According to Merriam-Webster’s dictionary, patriotism is “the love for or devotion to one’s country.” Perhaps no other day of the year evokes such a sense of patriotism than Independence Day. With flags rippling in the wind, red, white and blue bunting adorning porches and store fronts and local parades and marching bands on display, it’s easy to feel a swell of pride for our country.
Arguably, another, perhaps deeper form of patriotism is active engagement in public and civic life. Involvement in your town promotes a richer community life, and ensures that institutions thrive and communities remain vibrant and inviting places to live work and play. Besides being enjoyable, your participation in community events and activities, together with your friends, neighbors and co-workers makes a difference. Simple things like supporting a bake sale or attending a local high school event signals to the young people in your community that you care and support them, and that the community itself is worth sustaining.
In fact, there are civic engagement opportunities throughout Illinois. You may recall that one of the most important cooperative principles is that of democratic participation. If you pay your bill, you are a member of the co-op with an opportunity to provide input through voting during your annual meeting.
Illinois electric cooperatives originated more than 80 years ago to serve a need that was not being met by traditional for-profit electric companies. Providing reliable electricity is their top priority.
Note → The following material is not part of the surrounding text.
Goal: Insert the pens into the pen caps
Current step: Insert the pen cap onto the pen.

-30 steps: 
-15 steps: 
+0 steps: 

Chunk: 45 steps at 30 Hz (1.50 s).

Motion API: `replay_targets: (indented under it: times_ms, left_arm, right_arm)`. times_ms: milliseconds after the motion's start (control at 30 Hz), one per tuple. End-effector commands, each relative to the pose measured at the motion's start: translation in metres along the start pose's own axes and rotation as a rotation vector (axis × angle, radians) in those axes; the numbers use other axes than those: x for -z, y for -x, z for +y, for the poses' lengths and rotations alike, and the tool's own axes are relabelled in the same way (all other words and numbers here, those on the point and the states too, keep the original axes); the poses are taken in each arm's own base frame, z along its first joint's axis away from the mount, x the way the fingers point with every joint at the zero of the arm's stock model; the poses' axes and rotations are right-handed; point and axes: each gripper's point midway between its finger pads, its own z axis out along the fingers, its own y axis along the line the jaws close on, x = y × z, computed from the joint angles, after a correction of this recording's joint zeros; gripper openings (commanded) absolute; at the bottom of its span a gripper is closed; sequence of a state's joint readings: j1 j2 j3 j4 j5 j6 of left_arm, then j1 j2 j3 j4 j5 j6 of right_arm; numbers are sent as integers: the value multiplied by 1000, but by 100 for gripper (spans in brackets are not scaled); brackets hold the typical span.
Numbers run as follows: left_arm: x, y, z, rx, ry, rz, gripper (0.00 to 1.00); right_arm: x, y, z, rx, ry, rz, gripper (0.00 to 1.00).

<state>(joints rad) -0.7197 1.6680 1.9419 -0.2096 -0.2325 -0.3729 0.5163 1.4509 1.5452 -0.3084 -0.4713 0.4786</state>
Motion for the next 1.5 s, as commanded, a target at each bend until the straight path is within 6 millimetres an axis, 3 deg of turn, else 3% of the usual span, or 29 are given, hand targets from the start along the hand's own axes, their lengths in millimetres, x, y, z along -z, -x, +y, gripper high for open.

They make decisions based on long-term thinking – what decisions will benefit the larger community in which they operate? One of the best ways you can engage with your co-op is by casting your vote when it’s time to elect board members. These are folks just like you, from the communities they serve, who provide guidance to co-op leadership on a myriad of issues and decisions both short-term and long-term.
Perhaps you haven’t voted in the past because you didn’t think you were qualified to weigh in on a particular topic, or maybe you simply didn’t have time to vote. But you do have an opinion on the issues that affect your community and your cooperative wants your particular perspective.
Everyone has valuable experience that informs their decision-making process. Diverse perspectives benefit the whole community. You may have a different view than your neighbor, but together, those perspectives provide a more balanced view of the community. You could be bringing new information that hadn’t been previously considered. Illinois’ electric cooperatives seek more members participating in the process, because greater numbers reflect a consensus on the direction of the future and the will of the people.
I would argue that voting, whether in the co-op or in local and national elections, is a form of patriotism as it reflects a devotion to one’s community and commitment to ensure that it thrives.
Democracy is not a spectator sport; it takes active civic engagement by citizens to thrive. This Independence Day, I hope you will embrace the local celebrations and actively participate in your community – and vote at every opportunity!